→ **WHAT IS REQUIRED**:
Return, word for word, every line starting at the line with "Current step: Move" and ending at the final line of the entries; skip the pictures.

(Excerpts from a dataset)
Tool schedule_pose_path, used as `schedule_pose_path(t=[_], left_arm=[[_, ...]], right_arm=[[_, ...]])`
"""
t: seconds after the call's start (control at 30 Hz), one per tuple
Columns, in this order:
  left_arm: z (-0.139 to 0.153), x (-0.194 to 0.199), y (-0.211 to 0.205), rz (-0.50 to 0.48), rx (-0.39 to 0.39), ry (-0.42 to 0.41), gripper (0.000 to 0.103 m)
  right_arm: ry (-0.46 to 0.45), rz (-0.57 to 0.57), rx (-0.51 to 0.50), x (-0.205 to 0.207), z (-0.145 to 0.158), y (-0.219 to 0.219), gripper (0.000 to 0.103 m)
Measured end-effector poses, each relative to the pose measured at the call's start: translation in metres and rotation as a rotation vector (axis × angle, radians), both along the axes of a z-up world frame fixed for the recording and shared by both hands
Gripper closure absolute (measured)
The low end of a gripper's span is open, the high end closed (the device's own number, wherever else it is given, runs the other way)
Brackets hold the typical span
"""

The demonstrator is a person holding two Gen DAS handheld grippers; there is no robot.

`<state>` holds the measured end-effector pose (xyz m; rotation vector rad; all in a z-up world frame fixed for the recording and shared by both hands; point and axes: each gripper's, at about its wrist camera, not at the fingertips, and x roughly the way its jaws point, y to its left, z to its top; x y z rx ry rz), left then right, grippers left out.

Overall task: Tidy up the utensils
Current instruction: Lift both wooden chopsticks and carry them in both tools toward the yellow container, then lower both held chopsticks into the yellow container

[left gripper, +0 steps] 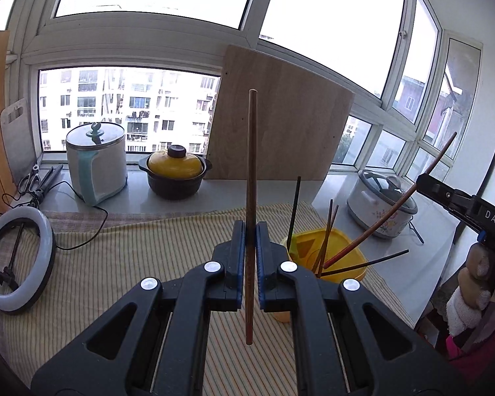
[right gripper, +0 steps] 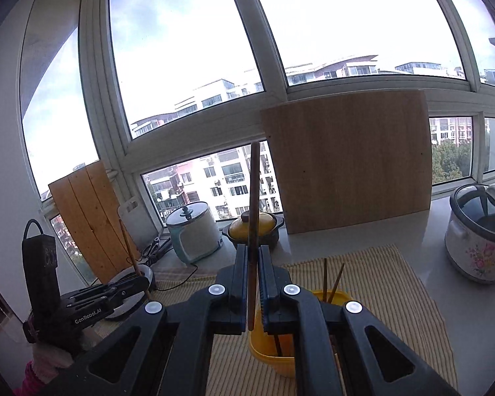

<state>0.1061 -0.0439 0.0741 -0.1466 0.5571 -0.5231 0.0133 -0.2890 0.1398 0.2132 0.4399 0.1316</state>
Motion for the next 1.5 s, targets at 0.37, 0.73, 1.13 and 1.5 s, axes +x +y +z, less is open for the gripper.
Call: schedule_pose_path(t=[0.37,0.73,1.13,1.5], left_arm=[[0.019,0.016,-0.039,-0.039,-0.026,-0.035,0.099],[0.017,0.040,-0.071,-0.065,-0.066,-0.008,0.099],[-0.001,0.052,-0.091,-0.079,-0.067,0.042,0.099],[-0.022,0.052,-0.101,-0.091,-0.025,0.077,0.099]], right_arm=[[0.040,-0.067,-0.021,-0.001,-0.012,-0.030,0.100],[0.090,-0.080,-0.020,0.004,-0.029,-0.041,0.099],[0.138,-0.064,-0.028,0.011,-0.047,-0.035,0.099],[0.177,-0.071,-0.026,0.015,-0.063,-0.035,0.099]])
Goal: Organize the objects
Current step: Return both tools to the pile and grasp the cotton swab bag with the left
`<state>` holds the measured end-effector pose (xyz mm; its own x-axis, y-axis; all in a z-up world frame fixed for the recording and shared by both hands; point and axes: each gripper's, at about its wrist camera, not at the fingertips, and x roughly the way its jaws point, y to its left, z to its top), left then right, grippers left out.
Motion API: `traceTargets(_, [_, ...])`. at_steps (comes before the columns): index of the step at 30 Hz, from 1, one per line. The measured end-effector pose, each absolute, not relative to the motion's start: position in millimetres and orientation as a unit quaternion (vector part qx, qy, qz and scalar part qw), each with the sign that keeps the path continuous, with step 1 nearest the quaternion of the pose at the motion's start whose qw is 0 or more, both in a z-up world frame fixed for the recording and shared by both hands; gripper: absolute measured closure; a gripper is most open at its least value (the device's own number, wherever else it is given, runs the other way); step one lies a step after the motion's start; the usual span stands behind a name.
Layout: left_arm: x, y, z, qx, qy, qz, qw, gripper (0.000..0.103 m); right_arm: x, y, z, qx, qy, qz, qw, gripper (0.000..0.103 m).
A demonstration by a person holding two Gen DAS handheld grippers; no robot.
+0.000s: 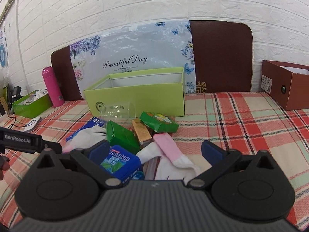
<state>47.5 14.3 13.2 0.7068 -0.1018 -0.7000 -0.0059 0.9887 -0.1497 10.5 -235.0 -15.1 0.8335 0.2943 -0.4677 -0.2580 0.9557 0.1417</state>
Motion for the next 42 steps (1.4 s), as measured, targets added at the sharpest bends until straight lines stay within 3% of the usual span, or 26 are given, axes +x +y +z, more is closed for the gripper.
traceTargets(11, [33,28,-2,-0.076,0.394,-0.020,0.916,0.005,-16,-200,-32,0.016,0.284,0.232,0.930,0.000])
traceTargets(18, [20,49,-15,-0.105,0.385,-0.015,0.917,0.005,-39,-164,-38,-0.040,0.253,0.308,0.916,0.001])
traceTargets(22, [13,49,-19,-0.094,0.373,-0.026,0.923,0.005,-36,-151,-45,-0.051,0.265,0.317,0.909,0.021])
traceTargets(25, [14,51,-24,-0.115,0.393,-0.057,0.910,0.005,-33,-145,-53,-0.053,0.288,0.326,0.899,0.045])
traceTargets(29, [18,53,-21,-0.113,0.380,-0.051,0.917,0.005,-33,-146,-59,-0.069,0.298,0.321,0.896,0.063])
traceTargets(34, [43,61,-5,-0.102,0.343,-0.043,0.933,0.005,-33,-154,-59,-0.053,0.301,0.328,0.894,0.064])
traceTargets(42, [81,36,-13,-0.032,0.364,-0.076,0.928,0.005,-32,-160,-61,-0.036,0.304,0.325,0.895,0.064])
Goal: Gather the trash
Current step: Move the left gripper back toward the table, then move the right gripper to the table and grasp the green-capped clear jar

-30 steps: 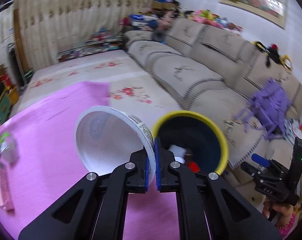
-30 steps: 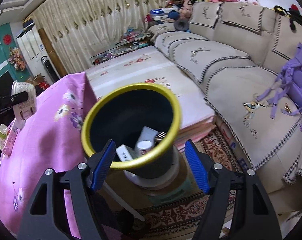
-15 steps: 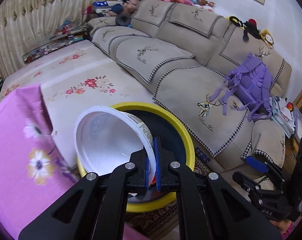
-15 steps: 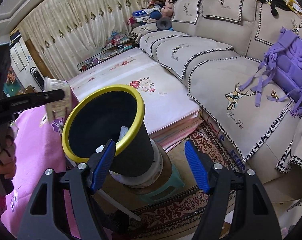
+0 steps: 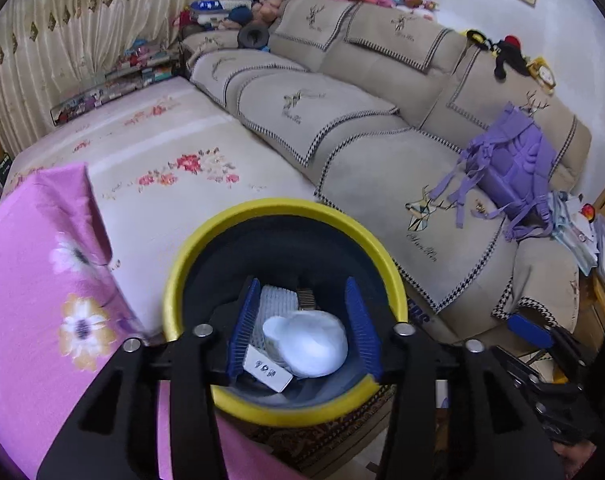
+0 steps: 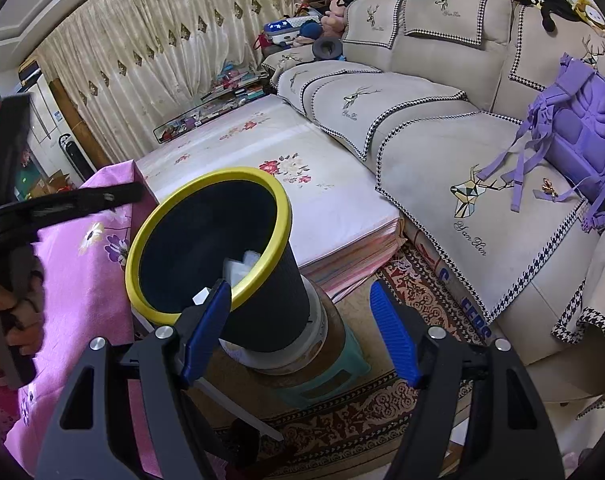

→ **FINAL ANSWER**:
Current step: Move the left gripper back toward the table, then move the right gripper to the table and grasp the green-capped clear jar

-30 steps: 
-30 steps: 
-15 steps: 
-15 steps: 
+0 steps: 
+0 steps: 

That is the complete answer to the exercise.